As to the specific conflict of interest arguments the court found
- The plaintiff argued that four of the trustees had an interest in the employer continuing to stay in business in Shannon and were therefore conflicted. The court rejected this because one employee did not plan to stay in employment much longer and another employee was likely to move with the company abroad, if needed. These conflicts were unavoidable and were contemplated as required to be decided by the trustees from the inception of the trust. The trustees were entitled to take into account the benefit of continued employment to active members in Shannon and the benefit of the €14 million being contributed to a separate defined contribution scheme for the benefit of active members.
- The court found that a decision by the employer to pay a dividend of €19M to a shareholder company, of which two trustees were directors, played no role in their decision as trustees.
The court held that clause 9 of did provide trustees with a defence to the conflict of interest claim once the trustee did not act in breach of the general trust principles at a-d above .
The court found the decision of the trustees was not one which no reasonable body of trustees could have made and was within the range of what might be considered a reasonable response to a very difficult situation.
The court found that the trustees will be afforded due deference in their decision making, provided they don't act in breach of the principles a - d above.
The exemption from liability for trustees in the trust deed may be effective if the plaintiff tries to show a breach of trust outside of the parameters of a - d above.
The court afforded considerable scope to the range of issues the trustees could take into account in arriving at their decision.

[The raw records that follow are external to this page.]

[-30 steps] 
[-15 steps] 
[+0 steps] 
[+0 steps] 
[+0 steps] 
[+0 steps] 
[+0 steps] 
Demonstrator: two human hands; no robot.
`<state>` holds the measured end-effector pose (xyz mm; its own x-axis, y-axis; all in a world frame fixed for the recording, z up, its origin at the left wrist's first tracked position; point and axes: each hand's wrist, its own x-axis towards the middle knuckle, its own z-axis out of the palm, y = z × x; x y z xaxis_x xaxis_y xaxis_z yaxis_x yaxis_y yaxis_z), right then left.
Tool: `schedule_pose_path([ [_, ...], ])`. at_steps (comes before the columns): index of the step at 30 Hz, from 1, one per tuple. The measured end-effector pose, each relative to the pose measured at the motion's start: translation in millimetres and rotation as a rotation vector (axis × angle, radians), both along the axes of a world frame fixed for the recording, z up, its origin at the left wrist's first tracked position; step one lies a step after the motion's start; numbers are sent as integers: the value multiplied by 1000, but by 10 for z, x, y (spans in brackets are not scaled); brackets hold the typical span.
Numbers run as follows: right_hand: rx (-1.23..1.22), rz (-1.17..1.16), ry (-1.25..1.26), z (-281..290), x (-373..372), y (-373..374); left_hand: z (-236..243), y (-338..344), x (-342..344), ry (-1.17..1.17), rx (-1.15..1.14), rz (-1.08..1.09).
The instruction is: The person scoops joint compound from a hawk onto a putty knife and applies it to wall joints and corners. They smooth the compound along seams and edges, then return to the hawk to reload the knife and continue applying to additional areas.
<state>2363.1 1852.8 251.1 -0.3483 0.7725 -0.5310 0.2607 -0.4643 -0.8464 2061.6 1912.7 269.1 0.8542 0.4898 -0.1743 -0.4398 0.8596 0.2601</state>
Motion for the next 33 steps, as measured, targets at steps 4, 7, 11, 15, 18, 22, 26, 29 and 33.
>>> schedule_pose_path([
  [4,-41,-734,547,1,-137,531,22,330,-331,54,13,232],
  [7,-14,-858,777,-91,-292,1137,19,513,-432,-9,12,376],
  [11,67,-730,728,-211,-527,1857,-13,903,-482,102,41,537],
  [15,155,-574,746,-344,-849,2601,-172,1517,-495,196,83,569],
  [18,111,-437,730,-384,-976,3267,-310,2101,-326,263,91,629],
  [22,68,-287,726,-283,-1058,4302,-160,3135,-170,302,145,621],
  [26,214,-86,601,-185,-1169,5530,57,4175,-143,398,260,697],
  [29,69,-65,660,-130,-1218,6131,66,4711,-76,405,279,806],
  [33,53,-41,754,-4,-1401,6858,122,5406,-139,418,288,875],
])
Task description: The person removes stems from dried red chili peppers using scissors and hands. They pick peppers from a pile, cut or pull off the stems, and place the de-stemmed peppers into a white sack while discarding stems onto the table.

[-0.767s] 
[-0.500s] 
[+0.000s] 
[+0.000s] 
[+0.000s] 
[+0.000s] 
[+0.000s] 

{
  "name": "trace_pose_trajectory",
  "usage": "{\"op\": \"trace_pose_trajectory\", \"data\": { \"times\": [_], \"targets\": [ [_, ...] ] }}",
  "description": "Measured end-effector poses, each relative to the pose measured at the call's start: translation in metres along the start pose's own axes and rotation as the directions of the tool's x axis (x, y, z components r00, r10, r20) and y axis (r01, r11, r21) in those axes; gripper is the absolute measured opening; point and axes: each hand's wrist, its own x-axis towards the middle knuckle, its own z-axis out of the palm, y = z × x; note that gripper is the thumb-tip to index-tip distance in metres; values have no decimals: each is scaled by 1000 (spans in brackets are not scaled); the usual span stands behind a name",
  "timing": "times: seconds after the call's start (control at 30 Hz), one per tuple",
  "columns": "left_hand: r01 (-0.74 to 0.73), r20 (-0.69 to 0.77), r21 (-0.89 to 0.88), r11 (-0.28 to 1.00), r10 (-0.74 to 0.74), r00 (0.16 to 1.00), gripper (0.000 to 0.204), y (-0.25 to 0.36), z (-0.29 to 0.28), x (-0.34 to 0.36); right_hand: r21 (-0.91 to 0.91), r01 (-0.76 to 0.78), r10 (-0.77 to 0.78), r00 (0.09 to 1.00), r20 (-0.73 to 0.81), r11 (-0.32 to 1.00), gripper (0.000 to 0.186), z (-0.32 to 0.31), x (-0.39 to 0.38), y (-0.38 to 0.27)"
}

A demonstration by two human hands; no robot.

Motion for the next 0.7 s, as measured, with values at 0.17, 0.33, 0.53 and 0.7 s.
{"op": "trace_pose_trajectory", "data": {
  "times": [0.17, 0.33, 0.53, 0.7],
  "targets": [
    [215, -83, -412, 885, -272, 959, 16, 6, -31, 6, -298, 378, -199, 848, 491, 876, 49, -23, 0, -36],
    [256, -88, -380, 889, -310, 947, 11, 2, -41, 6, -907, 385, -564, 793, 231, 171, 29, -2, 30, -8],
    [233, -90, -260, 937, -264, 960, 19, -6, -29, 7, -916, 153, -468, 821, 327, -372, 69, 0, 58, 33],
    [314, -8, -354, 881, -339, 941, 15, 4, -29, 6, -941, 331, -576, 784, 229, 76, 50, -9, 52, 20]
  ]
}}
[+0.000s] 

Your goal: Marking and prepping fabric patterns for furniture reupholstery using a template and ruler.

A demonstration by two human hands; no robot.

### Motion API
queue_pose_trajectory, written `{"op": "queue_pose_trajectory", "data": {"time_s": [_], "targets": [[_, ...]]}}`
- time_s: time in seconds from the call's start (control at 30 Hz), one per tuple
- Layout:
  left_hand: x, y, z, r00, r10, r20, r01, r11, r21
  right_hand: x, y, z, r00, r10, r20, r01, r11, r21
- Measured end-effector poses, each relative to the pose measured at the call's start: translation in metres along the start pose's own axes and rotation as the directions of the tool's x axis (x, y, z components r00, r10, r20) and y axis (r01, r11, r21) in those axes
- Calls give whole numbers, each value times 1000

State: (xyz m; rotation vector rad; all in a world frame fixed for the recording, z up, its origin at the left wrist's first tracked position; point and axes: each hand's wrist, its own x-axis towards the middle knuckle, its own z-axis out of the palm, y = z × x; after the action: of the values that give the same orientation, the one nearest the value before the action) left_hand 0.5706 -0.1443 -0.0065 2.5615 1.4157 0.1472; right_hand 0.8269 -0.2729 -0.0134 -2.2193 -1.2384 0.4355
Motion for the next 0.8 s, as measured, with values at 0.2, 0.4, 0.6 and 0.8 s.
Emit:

Where different beneficiaries have different interests, the trustees are entitled to look at the benefits that might flow to some beneficiaries but not others in judging the value of an offer made by the employer.
The court found, albeit obiter, that an agreed funding proposal by the employer can constitute a binding contract which can later be sued on by the trustees and which sum could constitute a preferential debt in liquidation.
The decision shows the value in the trustees seeking the advice of a competent actuary, accountant and solicitor in situations where the employer proposes to wind up the scheme and the value in maintaining a paper trail in relation to same.
The decision not to refer the matter to the High Court for directions was not impugned in this case, where the trustees were under clear time pressure from the employer. In other cases, where this time pressure does not exist, the safer course may be to refer the matter to the High Court for directions.
Given the value of this case, it may well be appealed to the Supreme Court.
The content of this article is intended to provide a general guide to the subject matter. Specialist advice should be sought about your specific circumstances.